Guardiões da Galáxia: Volume 3, o último volume da trilogia de James Gunn chegou aos cinemas a 4 de maio e marca a despedida do diretor da Marvel Studios, antes de assumir a liderança criativa da rival DC Studios. Possivelmente um dos títulos mais aguardados pelos fãs do género de super-heróis, este volume retrata a dinâmica do inusitado grupo de personagens numa aventura que promete mudar o futuro da equipa para sempre.

Nesta magnífica conclusão, a família dos Guardiões, após sofrer um inesperado ataque, parte numa demanda cósmica para salvar a vida de Rocket (Bradley Cooper), que é assumidamente o protagonista da trama, enquanto Peter Quill aka o lendário Star-Lord (Chris Pratt) tenta reatar a sua relação com Gamora (Zoe Saldana), que é na verdade uma versão alternativa oriunda de um passado no qual nunca chegou a conhecer e a integrar a equipa, e todos lidam com a ameaça do antagonista Alto Evolucionário (Chukwudi Iwuji), um dos mais cruéis vilões que a Marvel já apresentou nas telas e um fantasma do passado de Rocket.

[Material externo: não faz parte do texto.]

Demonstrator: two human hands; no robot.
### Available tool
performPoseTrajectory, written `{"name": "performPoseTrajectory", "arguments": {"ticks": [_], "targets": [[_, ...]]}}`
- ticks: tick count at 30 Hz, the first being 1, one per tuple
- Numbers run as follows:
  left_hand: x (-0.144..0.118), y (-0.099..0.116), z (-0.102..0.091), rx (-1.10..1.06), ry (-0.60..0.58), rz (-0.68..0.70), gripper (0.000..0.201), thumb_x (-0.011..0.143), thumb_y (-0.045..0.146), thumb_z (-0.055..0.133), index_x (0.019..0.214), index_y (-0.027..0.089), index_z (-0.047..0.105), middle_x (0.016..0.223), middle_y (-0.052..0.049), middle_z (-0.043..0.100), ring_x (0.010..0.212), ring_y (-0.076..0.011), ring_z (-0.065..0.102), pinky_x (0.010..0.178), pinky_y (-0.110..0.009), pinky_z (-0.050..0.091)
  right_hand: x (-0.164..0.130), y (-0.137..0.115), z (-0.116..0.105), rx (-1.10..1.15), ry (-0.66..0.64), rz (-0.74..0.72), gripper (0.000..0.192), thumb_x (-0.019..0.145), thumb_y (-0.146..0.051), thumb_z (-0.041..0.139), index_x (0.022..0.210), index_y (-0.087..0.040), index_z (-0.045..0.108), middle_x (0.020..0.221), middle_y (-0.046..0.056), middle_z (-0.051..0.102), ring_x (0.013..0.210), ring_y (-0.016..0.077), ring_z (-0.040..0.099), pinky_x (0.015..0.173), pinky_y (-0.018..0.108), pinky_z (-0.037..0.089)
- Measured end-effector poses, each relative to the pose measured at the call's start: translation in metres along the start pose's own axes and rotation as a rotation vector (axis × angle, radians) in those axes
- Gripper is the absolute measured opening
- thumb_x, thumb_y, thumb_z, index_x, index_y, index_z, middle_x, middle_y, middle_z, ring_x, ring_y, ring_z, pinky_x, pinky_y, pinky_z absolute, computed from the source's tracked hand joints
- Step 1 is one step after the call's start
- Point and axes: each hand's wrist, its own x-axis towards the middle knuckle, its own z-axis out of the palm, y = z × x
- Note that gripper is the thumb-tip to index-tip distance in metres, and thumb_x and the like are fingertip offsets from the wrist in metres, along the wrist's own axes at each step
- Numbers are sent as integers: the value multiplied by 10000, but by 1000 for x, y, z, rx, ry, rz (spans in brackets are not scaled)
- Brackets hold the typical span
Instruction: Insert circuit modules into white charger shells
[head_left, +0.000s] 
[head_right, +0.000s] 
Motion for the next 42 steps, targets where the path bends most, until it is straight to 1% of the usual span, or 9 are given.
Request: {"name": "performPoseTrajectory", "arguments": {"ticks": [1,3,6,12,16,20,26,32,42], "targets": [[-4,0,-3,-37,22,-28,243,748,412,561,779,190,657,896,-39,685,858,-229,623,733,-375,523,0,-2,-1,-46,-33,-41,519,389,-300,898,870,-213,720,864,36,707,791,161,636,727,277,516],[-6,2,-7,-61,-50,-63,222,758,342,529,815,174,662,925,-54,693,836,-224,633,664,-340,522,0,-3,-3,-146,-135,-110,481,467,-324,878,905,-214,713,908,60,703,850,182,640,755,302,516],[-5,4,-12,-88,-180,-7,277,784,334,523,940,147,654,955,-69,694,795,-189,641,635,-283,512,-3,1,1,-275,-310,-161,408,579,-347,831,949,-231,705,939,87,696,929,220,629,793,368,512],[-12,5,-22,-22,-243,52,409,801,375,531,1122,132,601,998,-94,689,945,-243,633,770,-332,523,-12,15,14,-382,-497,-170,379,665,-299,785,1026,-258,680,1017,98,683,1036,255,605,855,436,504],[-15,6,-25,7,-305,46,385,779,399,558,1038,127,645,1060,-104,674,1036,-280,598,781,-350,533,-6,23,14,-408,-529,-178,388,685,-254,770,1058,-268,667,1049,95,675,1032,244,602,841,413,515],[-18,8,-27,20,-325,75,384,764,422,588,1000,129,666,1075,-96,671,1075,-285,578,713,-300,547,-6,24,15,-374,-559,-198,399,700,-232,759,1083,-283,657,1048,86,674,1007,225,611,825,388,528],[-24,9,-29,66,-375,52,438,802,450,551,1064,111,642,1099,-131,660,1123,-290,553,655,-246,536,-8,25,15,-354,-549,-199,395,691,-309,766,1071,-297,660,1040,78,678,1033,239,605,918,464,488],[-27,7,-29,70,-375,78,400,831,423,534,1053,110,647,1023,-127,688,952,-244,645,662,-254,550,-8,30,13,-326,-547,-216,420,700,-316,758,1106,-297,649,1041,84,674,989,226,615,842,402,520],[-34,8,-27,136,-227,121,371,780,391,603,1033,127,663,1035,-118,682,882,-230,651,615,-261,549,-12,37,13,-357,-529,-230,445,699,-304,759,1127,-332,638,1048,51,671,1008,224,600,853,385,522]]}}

Os riscos são altos, e o fracasso pode significar a perda de mais de uma vida e o fim dos Guardiões da Galáxia.
Desde a sua estreia nos cinemas em 2014 que os filmes dos Guardiões, a “joia da coroa” da carreira cinematográfica de James Gunn, têm como âmago as personagens. É um facto curioso, porque os mesmos só conheceram a popularidade e o amor dos fãs depois do trabalho de Gunn. Toda a construção de mundo (ou universo) e desenvolvimento de personagens atinge o seu ápice neste último volume. É outro facto curioso, pois foi esta a película em que Gunn recebeu mais liberdade criativa, uma vez que o mesmo se encarregou de forma total, não só da direção, como do próprio argumento, sem a intervenção de nenhum outro guionista. Tudo isto contribui para que todos os pontos fortes dos anteriores volumes da trilogia se potencializem ao máximo neste último, entregando, sem sombra de dúvidas, o melhor projeto da Marvel Studios desde Homem-Aranha: Sem Volta a Casa, distanciando-se notoriamente em todos os aspetos da esmagadora maioria dos projetos da era pós Vingadores: Endgame.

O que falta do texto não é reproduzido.